*Exercise objective*: The following listing has lines to check for the word "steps"; give only the number of lines that contain it.

▼

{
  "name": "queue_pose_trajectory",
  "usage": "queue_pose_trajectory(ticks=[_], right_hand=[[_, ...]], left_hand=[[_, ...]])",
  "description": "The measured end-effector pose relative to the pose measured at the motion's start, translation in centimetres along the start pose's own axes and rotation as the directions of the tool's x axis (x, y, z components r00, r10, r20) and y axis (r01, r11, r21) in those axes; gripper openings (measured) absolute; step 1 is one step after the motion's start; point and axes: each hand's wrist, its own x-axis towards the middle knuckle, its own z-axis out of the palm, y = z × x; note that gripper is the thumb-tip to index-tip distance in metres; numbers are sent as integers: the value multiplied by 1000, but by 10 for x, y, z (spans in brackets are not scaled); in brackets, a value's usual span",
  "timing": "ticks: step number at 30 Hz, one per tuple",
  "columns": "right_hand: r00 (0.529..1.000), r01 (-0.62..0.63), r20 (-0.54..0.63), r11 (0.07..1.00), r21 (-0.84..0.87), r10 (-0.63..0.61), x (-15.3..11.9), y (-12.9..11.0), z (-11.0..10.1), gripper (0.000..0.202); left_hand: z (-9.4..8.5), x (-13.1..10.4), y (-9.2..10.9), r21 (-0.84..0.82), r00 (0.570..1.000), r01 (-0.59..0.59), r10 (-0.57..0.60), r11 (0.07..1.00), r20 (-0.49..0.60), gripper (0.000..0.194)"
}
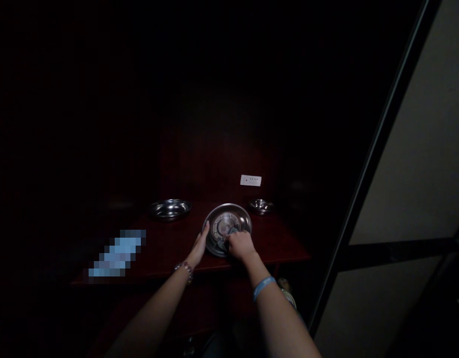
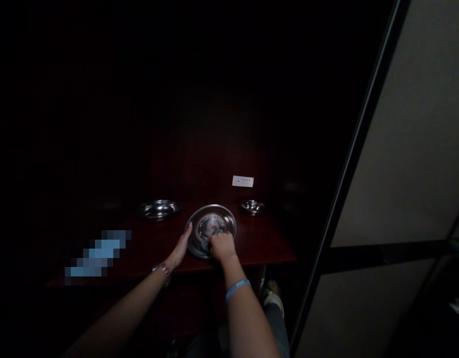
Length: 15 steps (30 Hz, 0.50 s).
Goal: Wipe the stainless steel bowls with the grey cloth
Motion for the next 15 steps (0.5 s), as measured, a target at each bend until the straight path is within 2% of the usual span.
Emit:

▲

*Response below*: 2